→ **ASSIGNMENT**
Images are to be left out; everything else in the records gets copied exactly.

→ **THE INPUT**
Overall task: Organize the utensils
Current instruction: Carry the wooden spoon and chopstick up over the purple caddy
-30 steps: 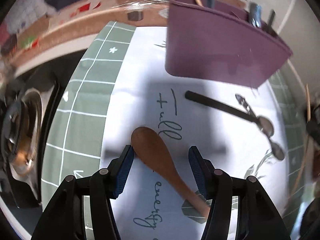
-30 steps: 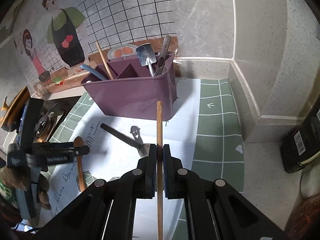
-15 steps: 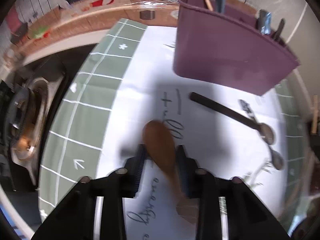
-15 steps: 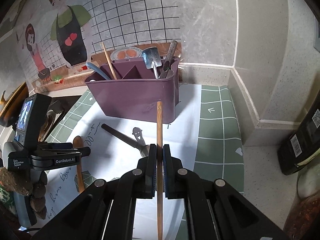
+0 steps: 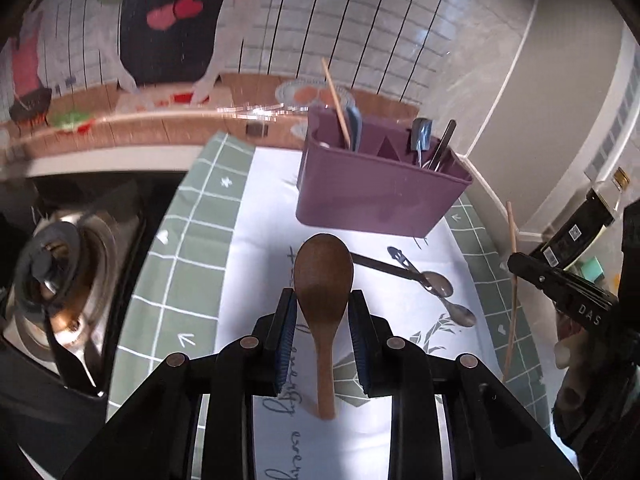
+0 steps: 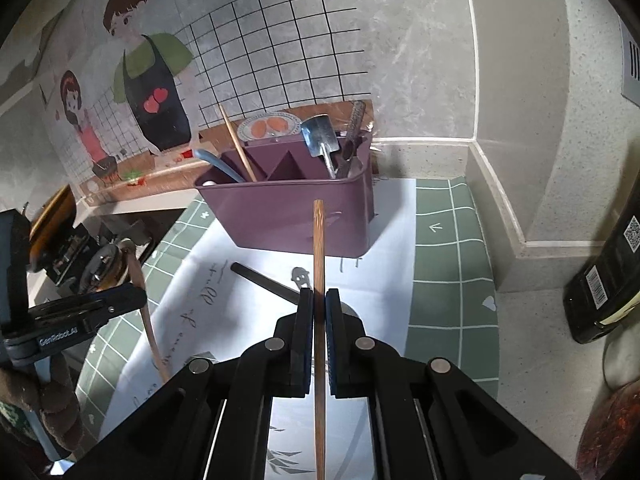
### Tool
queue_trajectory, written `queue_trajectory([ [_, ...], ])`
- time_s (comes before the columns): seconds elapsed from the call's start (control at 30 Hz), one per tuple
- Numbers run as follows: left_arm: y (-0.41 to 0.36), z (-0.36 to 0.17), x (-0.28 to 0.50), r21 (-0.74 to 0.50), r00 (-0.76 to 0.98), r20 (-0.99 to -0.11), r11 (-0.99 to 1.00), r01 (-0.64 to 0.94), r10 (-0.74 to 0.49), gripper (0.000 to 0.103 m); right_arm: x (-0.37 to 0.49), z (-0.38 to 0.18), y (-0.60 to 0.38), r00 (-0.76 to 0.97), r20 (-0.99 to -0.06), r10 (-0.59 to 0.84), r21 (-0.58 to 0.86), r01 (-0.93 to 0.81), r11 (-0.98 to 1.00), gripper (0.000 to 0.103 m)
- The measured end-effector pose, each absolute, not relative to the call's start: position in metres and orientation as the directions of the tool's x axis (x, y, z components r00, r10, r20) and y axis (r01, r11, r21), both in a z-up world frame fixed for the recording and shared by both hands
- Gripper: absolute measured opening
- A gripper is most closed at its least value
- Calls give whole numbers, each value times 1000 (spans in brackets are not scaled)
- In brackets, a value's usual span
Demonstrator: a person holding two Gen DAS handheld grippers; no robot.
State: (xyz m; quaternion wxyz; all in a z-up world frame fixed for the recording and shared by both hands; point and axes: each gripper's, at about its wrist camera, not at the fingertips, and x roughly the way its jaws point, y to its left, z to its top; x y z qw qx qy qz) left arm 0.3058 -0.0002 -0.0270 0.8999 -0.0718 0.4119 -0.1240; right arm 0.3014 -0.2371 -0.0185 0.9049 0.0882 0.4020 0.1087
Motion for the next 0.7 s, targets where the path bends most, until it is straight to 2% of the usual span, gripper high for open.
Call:
queue_trajectory([
  [0.13, 6, -26, 308, -260, 629, -714, 950, 172, -309, 27, 303, -19, -235, 648, -714, 266, 246, -123, 961, 6],
  [0.17, 8, -26, 309, -263, 630, -711, 949, 174, -313, 22, 303, -19, -234, 647, -715, 265, 243, -125, 962, 6],
  [0.2, 9, -25, 309, -264, 630, -709, 948, 177, -316, 0, 303, -18, -233, 647, -715, 265, 241, -128, 962, 6],
  [0.33, 10, -22, 313, -255, 636, -706, 949, 183, -312, 0, 305, -15, -232, 653, -712, 258, 229, -132, 965, 6],
  [0.47, 11, -30, 326, -271, 581, -746, 945, 184, -326, 0, 307, -19, -232, 645, -722, 250, 224, -124, 967, 6],
  [0.57, 3, -45, 342, -288, 509, -790, 940, 183, -342, 6, 308, -23, -233, 635, -730, 253, 229, -122, 966, 6],
  [0.63, -7, -58, 354, -282, 470, -816, 942, 184, -336, 19, 308, -26, -234, 630, -734, 254, 231, -120, 966, 6],
  [0.7, -19, -67, 363, -268, 450, -832, 945, 189, -326, 44, 307, -30, -237, 626, -738, 252, 231, -117, 966, 6],
])
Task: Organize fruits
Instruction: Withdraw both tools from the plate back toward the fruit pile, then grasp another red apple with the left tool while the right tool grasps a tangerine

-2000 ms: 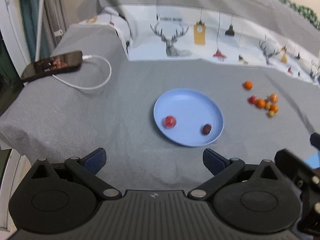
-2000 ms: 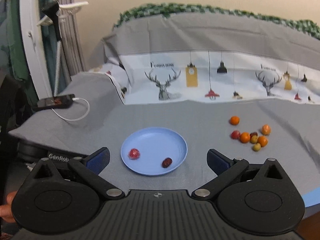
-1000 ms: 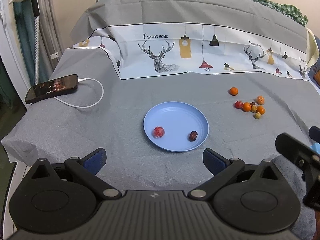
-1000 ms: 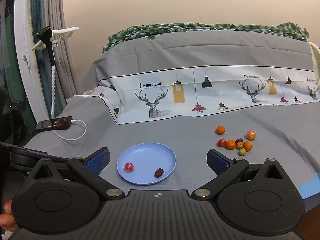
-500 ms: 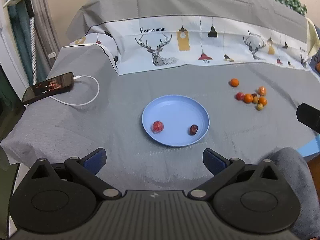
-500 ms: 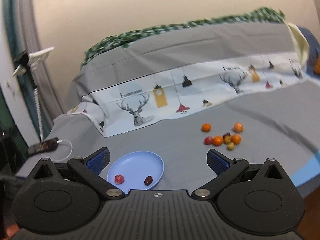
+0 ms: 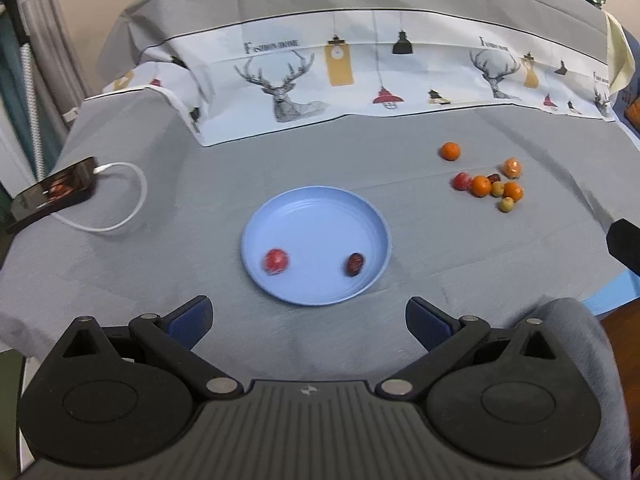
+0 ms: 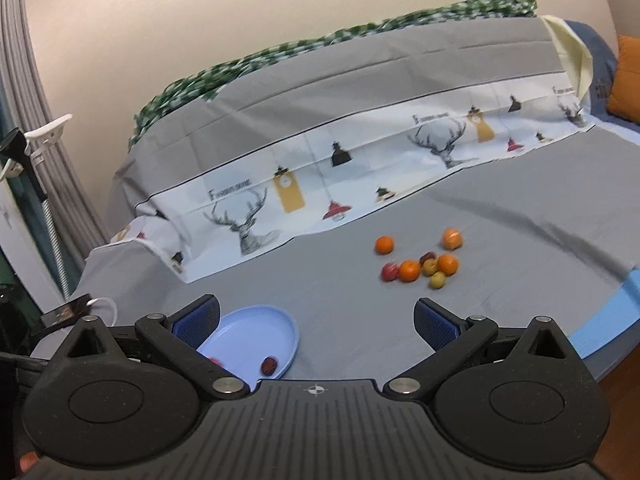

→ **TASK OUTPUT**
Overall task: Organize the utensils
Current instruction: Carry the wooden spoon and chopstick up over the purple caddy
-30 steps: 
-30 steps: 
-15 steps: 
-15 steps: 
+0 steps: 
+0 steps: 
### Tool
queue_trajectory, written `queue_trajectory([ [_, ...], ])`
- time_s (comes before the columns): seconds elapsed from the call's start (control at 30 Hz), one per tuple
- Numbers run as follows: left_arm: y (-0.41 to 0.36), z (-0.36 to 0.17), x (-0.28 to 0.50), r21 (-0.74 to 0.50), r00 (-0.76 to 0.98), r20 (-0.99 to -0.11), r11 (-0.99 to 1.00), r01 (-0.64 to 0.94), r10 (-0.74 to 0.49), gripper (0.000 to 0.103 m); right_arm: x (-0.37 to 0.49), z (-0.38 to 0.18), y (-0.60 to 0.38), r00 (-0.76 to 0.97), r20 (-0.99 to -0.06), r10 (-0.59 to 0.84), r21 (-0.58 to 0.86), r01 (-0.93 to 0.81), r11 (-0.98 to 1.00), gripper (0.000 to 0.103 m)
- The measured end-effector pose, each absolute, not relative to the call's start: position in metres and orientation as the directions of the tool's x axis (x, y, z components r00, r10, r20) and y axis (r01, r11, r21), both in a z-up world frame fixed for the recording and shared by both hands
- Gripper: absolute measured opening
- A gripper is most closed at its least value
- Calls give whole numbers, each value times 1000 (spans in brackets are not scaled)
- In brackets, a value's usual span
Demonstrator: a person holding two Gen DAS handheld grippers; no robot.
State: (xyz m; quaternion wxyz; all in a z-up world frame fixed for the recording and shared by both hands; point and axes: each gripper's, at about its wrist camera, not at the fingertips, and x roughly the way its jaws point, y to its left, z to its top; x y z qw qx qy qz) left arm 0.3058 -0.0002 -0.0270 0.8999 -0.0718 0.4119 -0.1240; right arm 0.3014 -0.2371 -0.0185 0.9049 0.0882 0.4020 0.1087
Motion for the next 0.7 s, targets where the path bends most, until it is straight to 2% of the usual span, gripper high for open.
Call:
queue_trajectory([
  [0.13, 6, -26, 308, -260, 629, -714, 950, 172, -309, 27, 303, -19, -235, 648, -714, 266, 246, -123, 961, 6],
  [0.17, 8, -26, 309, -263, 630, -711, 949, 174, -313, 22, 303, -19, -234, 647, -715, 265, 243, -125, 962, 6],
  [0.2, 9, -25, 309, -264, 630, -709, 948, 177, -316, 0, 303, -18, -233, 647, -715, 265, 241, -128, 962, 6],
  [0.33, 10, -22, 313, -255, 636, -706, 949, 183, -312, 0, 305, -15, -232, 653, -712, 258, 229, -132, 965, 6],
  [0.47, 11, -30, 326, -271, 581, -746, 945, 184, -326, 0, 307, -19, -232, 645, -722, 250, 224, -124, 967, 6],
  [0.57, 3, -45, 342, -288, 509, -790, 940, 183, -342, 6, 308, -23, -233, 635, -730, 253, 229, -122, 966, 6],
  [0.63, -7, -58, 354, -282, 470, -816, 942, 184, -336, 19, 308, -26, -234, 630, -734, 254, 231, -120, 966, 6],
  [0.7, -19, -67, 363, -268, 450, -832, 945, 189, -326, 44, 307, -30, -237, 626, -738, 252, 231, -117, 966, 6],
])
Task: Organize fruits
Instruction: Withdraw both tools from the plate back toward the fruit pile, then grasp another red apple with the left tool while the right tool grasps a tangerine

-2000 ms: 
-2000 ms: 
-1000 ms: 
-1000 ms: 
-500 ms: 
-500 ms: 
+0 ms: 
+0 ms: 

With this, the exercise is done.